We always welcome a Letter to the Editor to share with our readers – unsurprisingly they don’t always reflect the views of this publication. If you have something you’d like to share, get in touch and of course, your considered comments are welcome below. This from Joseph Kohlmaier. Ed


All I have heard from the Leave supporters on Facebook, in comments, or on blogs, Websites, at the end of articles, with very few exceptions, can be summed up with ‘grow up, you lost’ or ‘yeah, if England loses can we replay the game?’.

Where, before the referendum and now, are the arguments? I mean serious arguments, not emotional rhetoric about ‘taking control’.

This isn’t a football game, where we get to have a go again, and then back to real life via the pub and Burger King.

Misleading campaign by people with no plans
We’re not bad losers. We’re just not going to watch the country completely do itself over because of an electorate that doesn’t have the competence to make the decision it was asked to make (which is why we have a government, with all its flaws but also restrictions and traditions), or because of a referendum that is not legally binding, and a misleading campaign by people with no plans.

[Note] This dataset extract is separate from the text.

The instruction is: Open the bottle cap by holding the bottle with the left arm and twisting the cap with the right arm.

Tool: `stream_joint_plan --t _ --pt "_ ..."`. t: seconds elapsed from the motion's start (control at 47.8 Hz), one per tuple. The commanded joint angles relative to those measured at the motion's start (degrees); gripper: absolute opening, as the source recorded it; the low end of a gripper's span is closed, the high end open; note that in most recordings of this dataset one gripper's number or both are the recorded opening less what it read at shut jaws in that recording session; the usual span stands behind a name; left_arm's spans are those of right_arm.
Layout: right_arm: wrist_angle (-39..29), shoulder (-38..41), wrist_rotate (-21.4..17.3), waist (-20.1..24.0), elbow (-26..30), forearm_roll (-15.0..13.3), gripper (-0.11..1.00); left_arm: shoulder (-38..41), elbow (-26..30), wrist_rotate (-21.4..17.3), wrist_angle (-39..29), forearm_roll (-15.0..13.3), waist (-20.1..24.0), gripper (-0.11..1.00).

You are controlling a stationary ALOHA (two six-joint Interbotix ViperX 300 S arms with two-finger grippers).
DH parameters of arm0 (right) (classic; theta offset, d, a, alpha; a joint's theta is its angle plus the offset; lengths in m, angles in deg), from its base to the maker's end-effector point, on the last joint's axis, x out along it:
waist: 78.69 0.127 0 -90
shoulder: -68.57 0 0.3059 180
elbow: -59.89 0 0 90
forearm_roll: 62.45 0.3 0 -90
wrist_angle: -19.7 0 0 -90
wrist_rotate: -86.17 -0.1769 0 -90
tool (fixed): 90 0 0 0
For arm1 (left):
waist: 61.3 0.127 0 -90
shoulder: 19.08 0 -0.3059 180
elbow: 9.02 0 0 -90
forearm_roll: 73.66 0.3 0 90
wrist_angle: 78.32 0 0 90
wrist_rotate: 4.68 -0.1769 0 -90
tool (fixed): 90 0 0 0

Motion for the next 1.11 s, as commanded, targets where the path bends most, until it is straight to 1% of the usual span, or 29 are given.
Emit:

This isn’t an election. And if it were, it would channel a fairly abstract cloud of policies into a solid arena of discussion and checks.

Direct democracy?
I side with the argument that the current state of affairs is not enough to change the legal status of a whole population. It simply isn’t enough, taking everything into account.

No institution in the Western world is governed directly by its members, except maybe Switzerland, a country with a small population and a political culture set up to support a different kind of democratic process.

Not families, not schools, not companies, not the United Kingdom. The bigger an institution gets, the more obvious it becomes why this is. Yes, this causes privilege. But it also makes life and culture possible. Peace depends on it.

Nothing to lose?
I think this needs to teach the people who govern our country a lesson to be a bit more careful with the spirits they are calling in the future.

People who voted leave did so because they think they had nothing to lose.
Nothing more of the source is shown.